### Directions for this task
Each line of the listing, apart from the pictures, is to be printed exactly.

### Collected data
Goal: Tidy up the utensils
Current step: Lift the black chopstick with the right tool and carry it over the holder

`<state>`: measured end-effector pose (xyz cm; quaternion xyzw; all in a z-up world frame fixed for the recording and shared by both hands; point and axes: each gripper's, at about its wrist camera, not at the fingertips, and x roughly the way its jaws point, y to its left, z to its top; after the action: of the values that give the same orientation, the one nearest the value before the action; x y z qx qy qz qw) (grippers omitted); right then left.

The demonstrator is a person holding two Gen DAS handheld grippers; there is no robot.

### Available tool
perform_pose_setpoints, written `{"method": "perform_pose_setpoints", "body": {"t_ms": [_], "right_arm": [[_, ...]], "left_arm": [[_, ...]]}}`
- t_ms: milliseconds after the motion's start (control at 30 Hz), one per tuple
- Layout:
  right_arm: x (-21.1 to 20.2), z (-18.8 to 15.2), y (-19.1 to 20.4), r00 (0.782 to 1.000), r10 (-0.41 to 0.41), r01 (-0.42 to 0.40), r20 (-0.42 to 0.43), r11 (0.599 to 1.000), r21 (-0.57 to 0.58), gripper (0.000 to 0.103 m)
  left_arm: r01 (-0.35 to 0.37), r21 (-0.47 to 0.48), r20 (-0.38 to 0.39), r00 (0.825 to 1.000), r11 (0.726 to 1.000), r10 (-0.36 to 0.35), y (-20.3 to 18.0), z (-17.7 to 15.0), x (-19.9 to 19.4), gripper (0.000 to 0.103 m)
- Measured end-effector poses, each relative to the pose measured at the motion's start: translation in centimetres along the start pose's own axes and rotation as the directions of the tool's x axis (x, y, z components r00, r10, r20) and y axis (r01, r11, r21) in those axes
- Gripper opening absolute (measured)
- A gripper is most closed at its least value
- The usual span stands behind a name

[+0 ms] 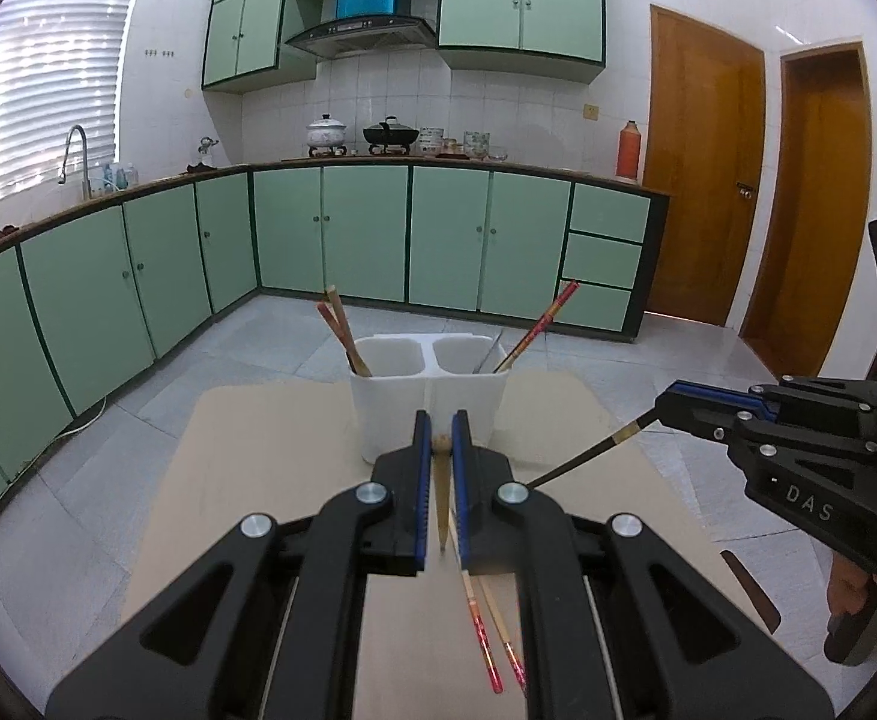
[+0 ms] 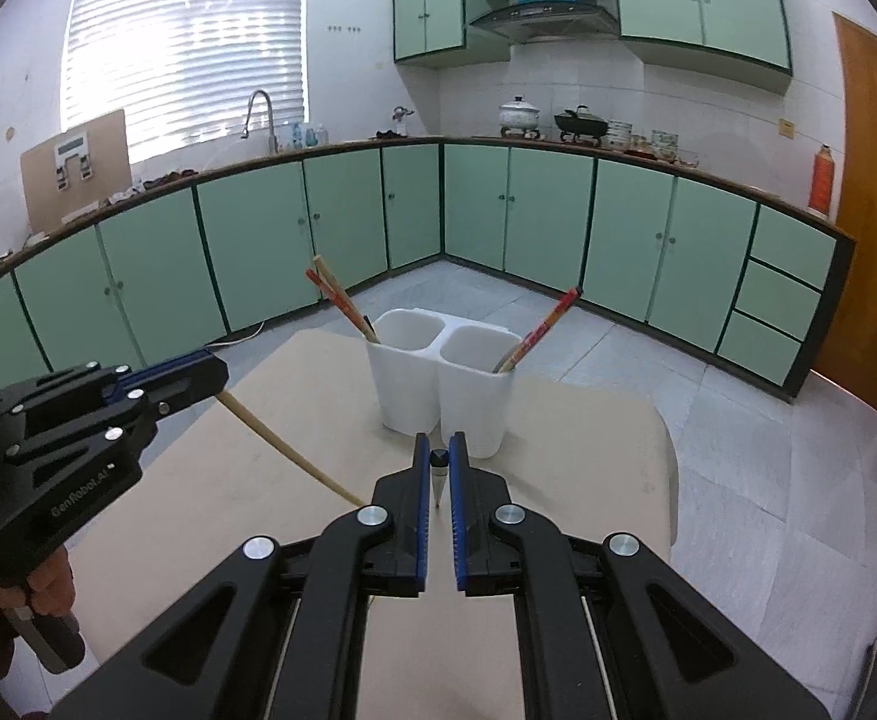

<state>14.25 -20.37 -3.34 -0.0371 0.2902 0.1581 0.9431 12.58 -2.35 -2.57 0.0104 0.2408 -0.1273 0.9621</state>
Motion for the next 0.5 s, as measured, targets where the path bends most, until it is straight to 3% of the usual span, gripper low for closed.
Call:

### Solution
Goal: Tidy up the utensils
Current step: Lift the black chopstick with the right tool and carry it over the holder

`<state>`: measured end-effector pose (xyz cm; quaternion xyzw; all in a z-up world frame fixed for the recording and shared by both hands; point and axes: each gripper's, at about its wrist camera, not at the fingertips, and x roughly the way its jaws point, y to its left, z to its top; after the action: of the values that give the same orientation, the one nearest the value before the action; x y z qx qy qz qw) (grippers omitted); right then left.

The demonstrator is a person holding two Gen DAS handheld grippers; there is no robot.

### Available tool
perform_pose_setpoints, written `{"method": "perform_pose_setpoints", "body": {"t_ms": [_], "right_arm": [[_, ...]], "left_arm": [[_, ...]]}}`
- t_ms: milliseconds after the motion's start (control at 30 Hz), one per tuple
- Layout:
  right_arm: x (-21.1 to 20.2), z (-18.8 to 15.2), y (-19.1 to 20.4), r00 (0.782 to 1.000), r10 (-0.41 to 0.41), r01 (-0.42 to 0.40), r20 (-0.42 to 0.43), r11 (0.599 to 1.000), r21 (-0.57 to 0.58), gripper (0.000 to 0.103 m)
  left_arm: r01 (-0.35 to 0.37), r21 (-0.47 to 0.48), r20 (-0.38 to 0.39), r00 (0.825 to 1.000), r11 (0.726 to 1.000), r10 (-0.36 to 0.35), y (-20.3 to 18.0), z (-17.7 to 15.0), x (-19.9 to 19.4), gripper (0.000 to 0.103 m)
- Measured end-effector poses, each relative to the pose measured at the motion's start: translation in centimetres along the start pose's own axes and rotation as the directions of the tool's x axis (x, y, z components r00, r10, r20) and y axis (r01, r11, r21) in those axes
- Gripper opening absolute (measured)
- A gripper is most closed at its least value
- The usual span stands behind a name

[+0 ms] 
[+0 ms] 

<state>14.25 -20.37 -3.34 -0.0371 0.2902 0.1581 0.9431 12.58 -2.35 -2.57 0.0104 0.2408 -0.1273 0.9621</state>
Motion for the next 0.5 s, as measured, targets where the path bends most, until it is straight to 3% of the usual span, gripper low for closed.
Call:

Further output is not needed for this exercise.